→ **WHAT THIS TASK INVOLVES**
Copy each line below containing "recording".

→ **Dataset records**
----------
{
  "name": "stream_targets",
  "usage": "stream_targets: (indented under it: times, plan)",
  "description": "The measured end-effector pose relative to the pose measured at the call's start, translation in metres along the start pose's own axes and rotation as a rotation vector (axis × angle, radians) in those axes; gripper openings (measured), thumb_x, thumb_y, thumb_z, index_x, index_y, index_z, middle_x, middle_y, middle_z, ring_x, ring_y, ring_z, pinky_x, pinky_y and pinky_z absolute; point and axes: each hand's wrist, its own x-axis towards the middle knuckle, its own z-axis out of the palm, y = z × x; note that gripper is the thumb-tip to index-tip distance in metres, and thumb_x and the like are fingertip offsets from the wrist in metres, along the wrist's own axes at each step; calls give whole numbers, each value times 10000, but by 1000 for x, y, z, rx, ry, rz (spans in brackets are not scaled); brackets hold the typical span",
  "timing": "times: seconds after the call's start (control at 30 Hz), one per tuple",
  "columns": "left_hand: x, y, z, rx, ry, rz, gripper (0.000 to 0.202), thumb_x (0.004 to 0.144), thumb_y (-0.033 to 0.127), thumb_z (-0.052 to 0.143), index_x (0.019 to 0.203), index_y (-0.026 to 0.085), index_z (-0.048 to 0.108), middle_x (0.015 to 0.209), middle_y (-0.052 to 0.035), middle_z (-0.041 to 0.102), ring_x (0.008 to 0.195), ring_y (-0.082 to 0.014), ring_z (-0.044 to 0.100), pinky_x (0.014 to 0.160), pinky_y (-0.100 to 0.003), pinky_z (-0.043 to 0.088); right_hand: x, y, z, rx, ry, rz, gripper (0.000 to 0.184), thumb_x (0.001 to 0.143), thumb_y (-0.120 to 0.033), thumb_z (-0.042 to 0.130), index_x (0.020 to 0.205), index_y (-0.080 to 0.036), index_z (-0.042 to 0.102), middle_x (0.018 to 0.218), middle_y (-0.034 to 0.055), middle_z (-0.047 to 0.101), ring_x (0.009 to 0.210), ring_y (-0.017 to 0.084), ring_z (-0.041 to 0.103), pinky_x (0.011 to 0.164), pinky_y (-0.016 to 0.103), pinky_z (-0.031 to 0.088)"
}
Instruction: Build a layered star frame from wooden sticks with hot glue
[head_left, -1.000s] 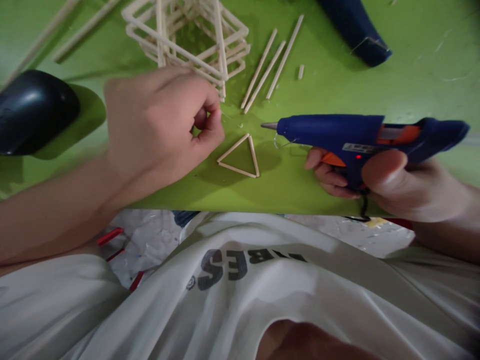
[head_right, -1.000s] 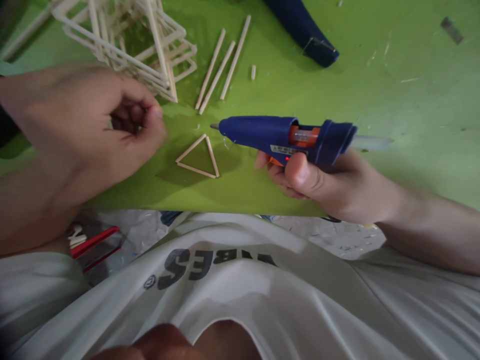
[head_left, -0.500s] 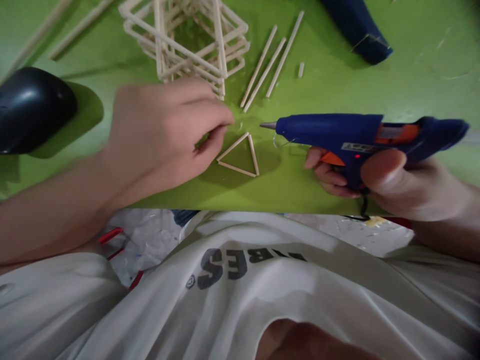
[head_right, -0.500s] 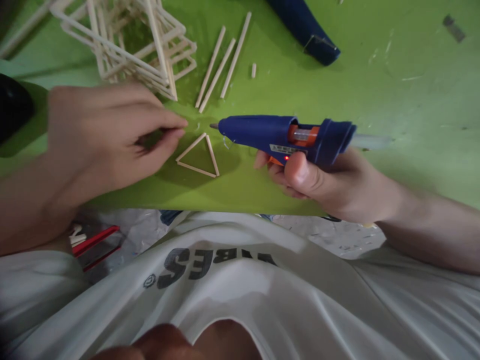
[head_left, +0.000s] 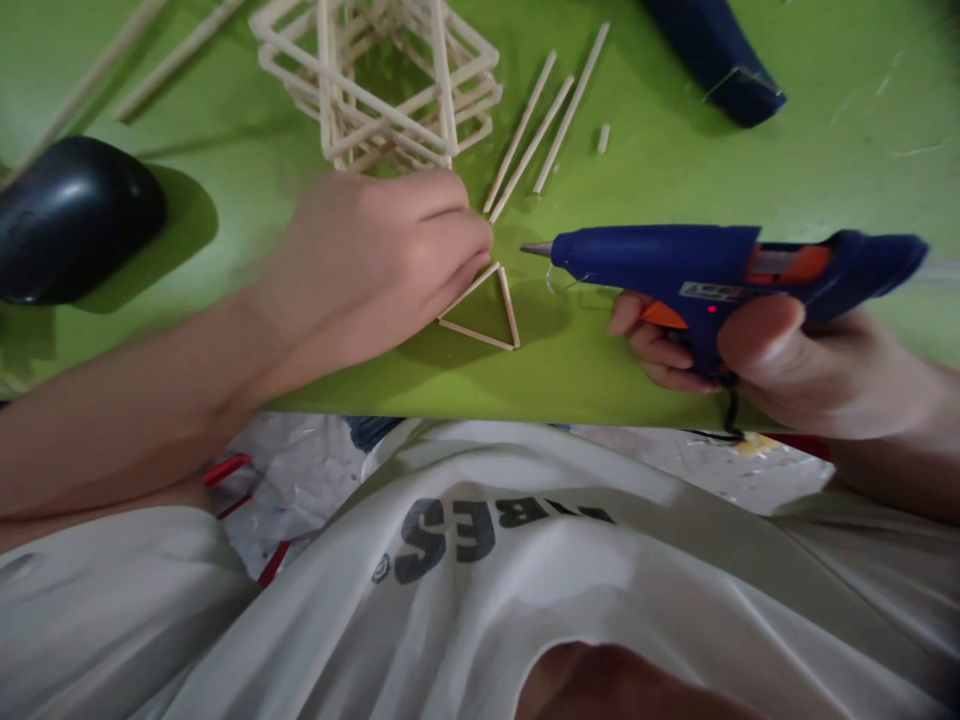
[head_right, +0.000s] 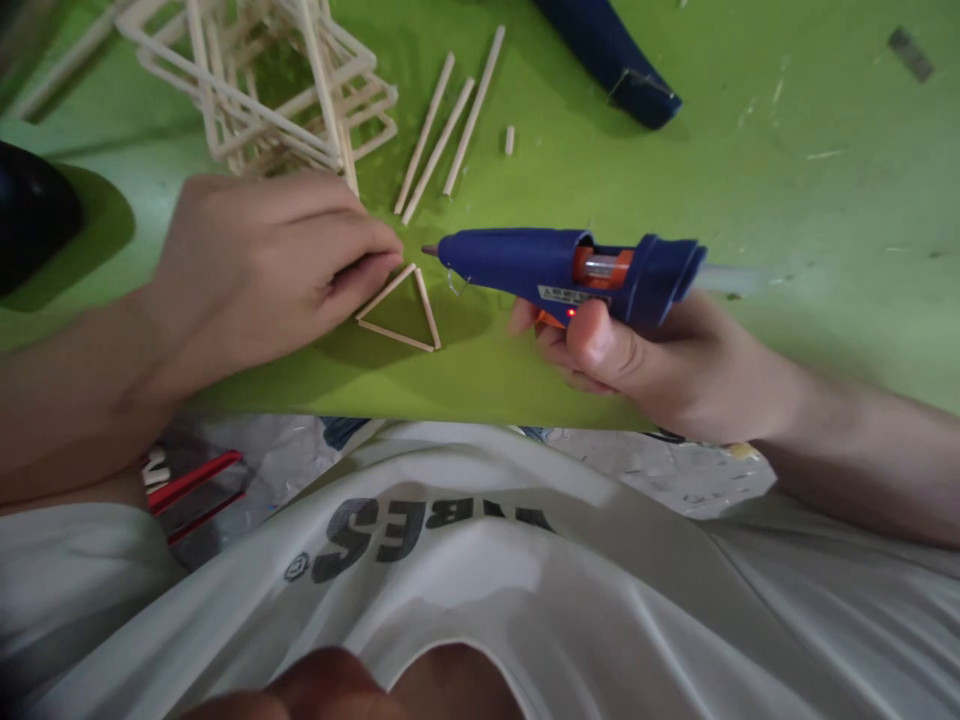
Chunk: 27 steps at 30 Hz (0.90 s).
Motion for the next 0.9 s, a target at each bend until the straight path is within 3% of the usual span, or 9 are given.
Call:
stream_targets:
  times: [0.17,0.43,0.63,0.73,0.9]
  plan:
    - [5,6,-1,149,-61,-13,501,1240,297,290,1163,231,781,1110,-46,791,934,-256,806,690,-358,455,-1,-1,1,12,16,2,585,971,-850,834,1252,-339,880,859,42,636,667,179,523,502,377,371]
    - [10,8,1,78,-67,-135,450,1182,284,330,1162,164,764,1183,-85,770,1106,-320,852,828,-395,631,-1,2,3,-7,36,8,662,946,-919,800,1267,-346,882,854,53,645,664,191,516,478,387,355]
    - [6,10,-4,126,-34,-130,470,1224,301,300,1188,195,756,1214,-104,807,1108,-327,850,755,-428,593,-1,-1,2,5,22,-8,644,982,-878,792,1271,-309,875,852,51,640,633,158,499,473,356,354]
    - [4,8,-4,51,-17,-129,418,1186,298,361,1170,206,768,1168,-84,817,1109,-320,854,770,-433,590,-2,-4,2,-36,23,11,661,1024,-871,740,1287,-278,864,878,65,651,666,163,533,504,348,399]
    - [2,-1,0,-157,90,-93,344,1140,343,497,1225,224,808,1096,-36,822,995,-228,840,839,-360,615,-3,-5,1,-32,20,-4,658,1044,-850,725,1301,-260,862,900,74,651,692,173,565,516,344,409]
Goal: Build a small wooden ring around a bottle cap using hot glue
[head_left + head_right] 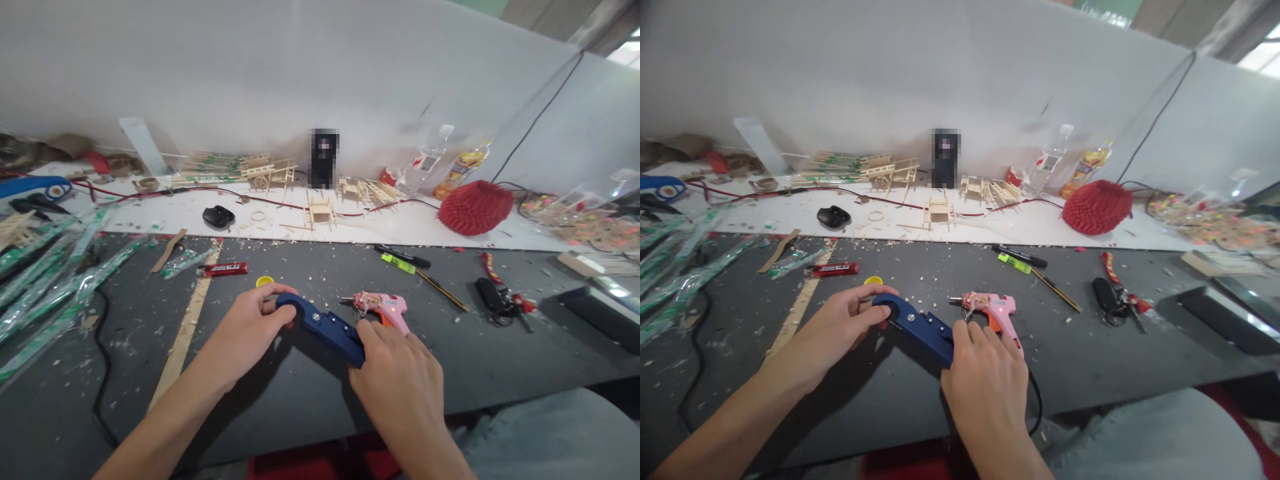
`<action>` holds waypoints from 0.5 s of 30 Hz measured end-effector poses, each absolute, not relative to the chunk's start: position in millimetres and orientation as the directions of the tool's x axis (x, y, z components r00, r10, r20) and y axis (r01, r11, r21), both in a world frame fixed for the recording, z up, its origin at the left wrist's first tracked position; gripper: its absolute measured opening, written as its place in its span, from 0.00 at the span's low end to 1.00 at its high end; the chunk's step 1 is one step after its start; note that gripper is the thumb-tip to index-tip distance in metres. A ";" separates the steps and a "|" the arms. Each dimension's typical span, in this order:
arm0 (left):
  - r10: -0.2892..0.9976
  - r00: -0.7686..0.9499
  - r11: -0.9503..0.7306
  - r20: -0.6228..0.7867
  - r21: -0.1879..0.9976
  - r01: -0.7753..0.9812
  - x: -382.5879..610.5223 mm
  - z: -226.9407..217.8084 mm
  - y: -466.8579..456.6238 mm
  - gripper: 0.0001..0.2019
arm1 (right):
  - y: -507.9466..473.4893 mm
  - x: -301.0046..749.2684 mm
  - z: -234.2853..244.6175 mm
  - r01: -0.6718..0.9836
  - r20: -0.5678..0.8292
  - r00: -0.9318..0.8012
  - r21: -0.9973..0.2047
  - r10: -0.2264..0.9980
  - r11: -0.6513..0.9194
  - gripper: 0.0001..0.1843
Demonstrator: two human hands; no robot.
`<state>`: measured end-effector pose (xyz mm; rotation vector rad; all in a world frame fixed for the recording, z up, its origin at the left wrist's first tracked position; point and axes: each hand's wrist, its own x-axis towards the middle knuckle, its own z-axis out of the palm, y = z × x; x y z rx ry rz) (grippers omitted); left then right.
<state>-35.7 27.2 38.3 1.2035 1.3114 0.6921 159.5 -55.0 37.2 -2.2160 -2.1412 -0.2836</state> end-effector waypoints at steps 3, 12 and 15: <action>0.917 0.224 0.274 -0.329 0.930 0.244 -38.2 34.5 29.3 0.20 | -56.9 170.4 31.2 0.992 0.182 0.059 0.097 0.981 -0.078 0.08; 0.907 0.285 0.214 -0.311 0.921 0.325 -26.5 5.7 54.5 0.13 | -62.2 208.8 22.8 0.978 0.118 0.206 -0.044 0.971 -0.202 0.14; 0.920 0.293 0.155 -0.262 0.927 0.341 -26.2 -0.6 57.2 0.13 | -62.7 209.7 23.1 0.963 0.109 0.263 -0.096 0.959 -0.253 0.16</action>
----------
→ **SOLUTION**
`<action>` holds waypoints from 0.5 s of 30 Hz measured end-effector poses, each absolute, not relative to the chunk's start: position in millimetres and orientation as the directions of the tool's x axis (x, y, z components r00, r10, r20) and y axis (r01, r11, r21), both in a world frame fixed for the recording, z up, its origin at the left wrist's first tracked position; gripper: its absolute measured opening, written as its place in its span, from 0.00 at the span's low end to 1.00 at its high end; the chunk's step 1 is one step after its start; note that gripper is the thumb-tip to index-tip distance in metres. A ";" separates the steps and a "|" the arms. Each dimension's typical span, in this order:
`<state>`: measured end-effector pose (xyz mm; rotation vector rad; all in a world frame fixed for the recording, z up, its origin at the left wrist's first tracked position; point and axes: each hand's wrist, its own x-axis towards the middle knuckle, its own z-axis out of the palm, y = z × x; x y z rx ry rz) (grippers omitted); left then right.

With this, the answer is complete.